(Salvage, a former newsprint literary journal from Troy, New York, published this poem in 2005.)
The Five O’Clock Log
— Woodstock, Catskills
Behind the ice cream parlor closed for winter
lived Alvin, the Astrologer, whom I visited
while searching for my own cabin to escape
City life. Army blankets hung inside his door
like theater curtains to retain the stove heat.
Stretched on a couch, he chuckled at reruns
of “Married…With Children” on a snowy TV.
“It’s a Sagittarian show,” he said, gifting me
with an incense packet for “The Horseman”
that warned me not to be distracted by wealth.
Somehow he’d known my sign without asking.
A grandfather hippie who’d taken in runaways,
he was lonely for company, I’d been told,
especially if I played chess. He kept a cane
knobby as a root by his knee, but didn’t stand up
except to fiddle with the coat-hanger antenna.
“I missed it the first time around, so ‘Married’
isn’t a rerun to me,” he said. “It’s funny, & funny
is what keeps me alive now I’m too old to be pretty.”
But laughter triggered coughing attacks, the price
for cigarettes he hand-rolled tight as Camels.
His fits were so fierce I feared he might shake
off the last of his white fluffy hairs. Done,
he sent me out to the deli for a fresh pouch
of tobacco. I didn’t mind. Almost 39, I wanted
a new life in which buying such a simple gift
counted for something. Fired, divorced, stuck in
a walk-up with a view of a YMCA shower room
window cracked open to young men soaping
their groins, while I still woke up to my coffee,
I knew the moutains had to offer something better.
I chose the frying pan with the fewest scratches
to stir up hamburger scramble. Alvin’s barrel table
smelled faintly of pickles. “You’re not a bad cook,”
he said, “but you’ll get a lot better in your cabin.
In Manhattan everyone’s spoiled by takeout.”
From the fridge top, I gathered chess pieces,
then laid the checkerboard oilcloth on the table.
I hadn’t played much since learning the game
from an Eighth grade math teacher, nor did I
have beginner’s luck now.
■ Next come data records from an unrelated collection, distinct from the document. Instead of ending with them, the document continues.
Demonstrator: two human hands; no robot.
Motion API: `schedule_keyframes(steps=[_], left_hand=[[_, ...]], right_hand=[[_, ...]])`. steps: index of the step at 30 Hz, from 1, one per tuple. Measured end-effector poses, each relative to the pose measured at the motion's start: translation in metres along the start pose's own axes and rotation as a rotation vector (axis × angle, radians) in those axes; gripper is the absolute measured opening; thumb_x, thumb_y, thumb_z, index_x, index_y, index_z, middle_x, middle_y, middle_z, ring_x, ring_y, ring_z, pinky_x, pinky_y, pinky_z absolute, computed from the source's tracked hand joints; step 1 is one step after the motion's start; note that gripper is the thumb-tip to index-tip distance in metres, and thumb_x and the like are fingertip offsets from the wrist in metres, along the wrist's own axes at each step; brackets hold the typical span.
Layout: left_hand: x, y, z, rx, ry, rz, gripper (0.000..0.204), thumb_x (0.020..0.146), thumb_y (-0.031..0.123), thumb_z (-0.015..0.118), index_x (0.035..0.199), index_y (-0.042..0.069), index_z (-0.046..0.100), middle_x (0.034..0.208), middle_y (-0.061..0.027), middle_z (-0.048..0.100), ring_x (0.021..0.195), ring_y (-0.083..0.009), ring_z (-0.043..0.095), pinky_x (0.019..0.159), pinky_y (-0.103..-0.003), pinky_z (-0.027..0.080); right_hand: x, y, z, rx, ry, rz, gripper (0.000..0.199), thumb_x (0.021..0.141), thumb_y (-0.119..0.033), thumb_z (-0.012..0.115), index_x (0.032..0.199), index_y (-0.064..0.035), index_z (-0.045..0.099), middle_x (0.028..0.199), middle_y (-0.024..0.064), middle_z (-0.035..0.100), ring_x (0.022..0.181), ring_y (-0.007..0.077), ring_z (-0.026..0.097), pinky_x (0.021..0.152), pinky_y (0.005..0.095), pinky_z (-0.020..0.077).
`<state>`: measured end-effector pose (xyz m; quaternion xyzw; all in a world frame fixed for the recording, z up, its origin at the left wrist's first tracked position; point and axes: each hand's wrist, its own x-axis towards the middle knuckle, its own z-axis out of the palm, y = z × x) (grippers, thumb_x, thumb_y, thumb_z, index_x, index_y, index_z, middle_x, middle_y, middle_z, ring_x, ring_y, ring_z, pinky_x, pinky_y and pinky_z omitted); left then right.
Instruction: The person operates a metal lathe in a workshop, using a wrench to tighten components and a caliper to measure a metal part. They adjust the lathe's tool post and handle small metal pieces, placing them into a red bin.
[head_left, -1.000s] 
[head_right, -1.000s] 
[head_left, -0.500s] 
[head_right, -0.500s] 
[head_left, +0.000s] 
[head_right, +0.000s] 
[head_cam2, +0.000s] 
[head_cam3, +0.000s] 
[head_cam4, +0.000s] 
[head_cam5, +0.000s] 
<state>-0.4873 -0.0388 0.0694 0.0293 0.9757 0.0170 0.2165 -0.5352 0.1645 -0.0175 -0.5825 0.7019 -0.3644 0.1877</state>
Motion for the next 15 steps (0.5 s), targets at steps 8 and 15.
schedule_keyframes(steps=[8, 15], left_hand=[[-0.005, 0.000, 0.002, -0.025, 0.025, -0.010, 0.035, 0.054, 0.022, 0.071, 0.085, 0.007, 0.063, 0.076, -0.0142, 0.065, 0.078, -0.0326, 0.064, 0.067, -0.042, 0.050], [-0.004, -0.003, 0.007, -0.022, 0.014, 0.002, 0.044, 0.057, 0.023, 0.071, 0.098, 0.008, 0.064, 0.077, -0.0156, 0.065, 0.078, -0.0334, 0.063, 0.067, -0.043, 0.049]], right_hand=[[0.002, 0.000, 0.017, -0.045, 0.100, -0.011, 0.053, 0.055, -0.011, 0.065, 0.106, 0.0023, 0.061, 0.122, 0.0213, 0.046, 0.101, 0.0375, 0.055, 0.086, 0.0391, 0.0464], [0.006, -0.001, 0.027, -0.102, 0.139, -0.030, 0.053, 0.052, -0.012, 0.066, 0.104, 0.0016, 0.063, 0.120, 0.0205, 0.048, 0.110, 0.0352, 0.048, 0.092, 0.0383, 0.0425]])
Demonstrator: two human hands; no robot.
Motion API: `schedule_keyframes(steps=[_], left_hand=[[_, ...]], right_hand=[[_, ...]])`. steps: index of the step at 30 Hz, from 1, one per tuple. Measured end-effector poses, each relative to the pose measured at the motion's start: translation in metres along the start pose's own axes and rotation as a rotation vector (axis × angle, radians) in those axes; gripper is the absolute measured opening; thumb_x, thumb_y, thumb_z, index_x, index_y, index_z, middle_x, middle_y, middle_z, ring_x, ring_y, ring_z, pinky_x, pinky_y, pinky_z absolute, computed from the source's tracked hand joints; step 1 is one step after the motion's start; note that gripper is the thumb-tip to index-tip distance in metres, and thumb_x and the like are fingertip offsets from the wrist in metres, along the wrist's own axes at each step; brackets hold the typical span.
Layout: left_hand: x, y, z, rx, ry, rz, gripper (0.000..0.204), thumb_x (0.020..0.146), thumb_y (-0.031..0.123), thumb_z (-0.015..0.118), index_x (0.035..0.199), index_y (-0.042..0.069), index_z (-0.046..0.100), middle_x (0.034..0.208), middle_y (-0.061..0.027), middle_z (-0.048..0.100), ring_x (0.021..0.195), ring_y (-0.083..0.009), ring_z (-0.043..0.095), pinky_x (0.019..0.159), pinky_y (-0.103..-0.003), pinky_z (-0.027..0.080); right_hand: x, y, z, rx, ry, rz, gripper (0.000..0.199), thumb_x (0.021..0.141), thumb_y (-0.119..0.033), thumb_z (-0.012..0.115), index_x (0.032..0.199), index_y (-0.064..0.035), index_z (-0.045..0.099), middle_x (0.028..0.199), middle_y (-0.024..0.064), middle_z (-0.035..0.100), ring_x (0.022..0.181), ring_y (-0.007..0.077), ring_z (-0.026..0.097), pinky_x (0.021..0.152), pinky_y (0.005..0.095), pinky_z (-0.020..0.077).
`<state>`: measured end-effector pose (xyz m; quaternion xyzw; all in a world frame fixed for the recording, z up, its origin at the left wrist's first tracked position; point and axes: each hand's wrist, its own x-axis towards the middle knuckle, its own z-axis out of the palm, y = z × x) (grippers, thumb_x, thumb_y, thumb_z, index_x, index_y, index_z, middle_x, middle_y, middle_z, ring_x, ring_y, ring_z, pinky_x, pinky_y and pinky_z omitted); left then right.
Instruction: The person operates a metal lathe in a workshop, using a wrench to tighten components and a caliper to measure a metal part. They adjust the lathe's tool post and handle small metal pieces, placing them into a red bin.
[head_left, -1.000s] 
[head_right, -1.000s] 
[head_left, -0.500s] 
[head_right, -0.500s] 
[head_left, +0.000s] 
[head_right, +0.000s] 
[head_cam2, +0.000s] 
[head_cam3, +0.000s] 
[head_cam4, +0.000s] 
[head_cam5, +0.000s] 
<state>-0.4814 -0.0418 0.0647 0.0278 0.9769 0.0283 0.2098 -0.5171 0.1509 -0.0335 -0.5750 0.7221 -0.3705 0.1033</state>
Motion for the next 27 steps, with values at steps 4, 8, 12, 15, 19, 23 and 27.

Alvin checkmated me
in less than a dozen moves the first two games.
For the finale, I concentrated hard to extend him
into a third cigarette & listened to his story.
In a refurbished bread truck he traveled to
Rainbow Gatherings & Renaissance Faires,
reading tarot & helping druggies come down
from bad trips. “I haven’t seen it all,” he said.
“But I’ve seen enough. The world is yours now.”
Before climbing up to the sleeping bag loft,
I obeyed Alvin’s command to stand three logs
by the stove. “When you have a cabin,” he said
from his couch, lying under a homemade quilt
of grandfather merlins on rocking chair moons,
“you’ll learn about the five o’clock log.” Before dawn,
country people woke up to add wood to the coals,
warming their cabins for breakfast at seven.
“The dreams you wake up to at five,” he said,
“are the dreams most likely to come true.”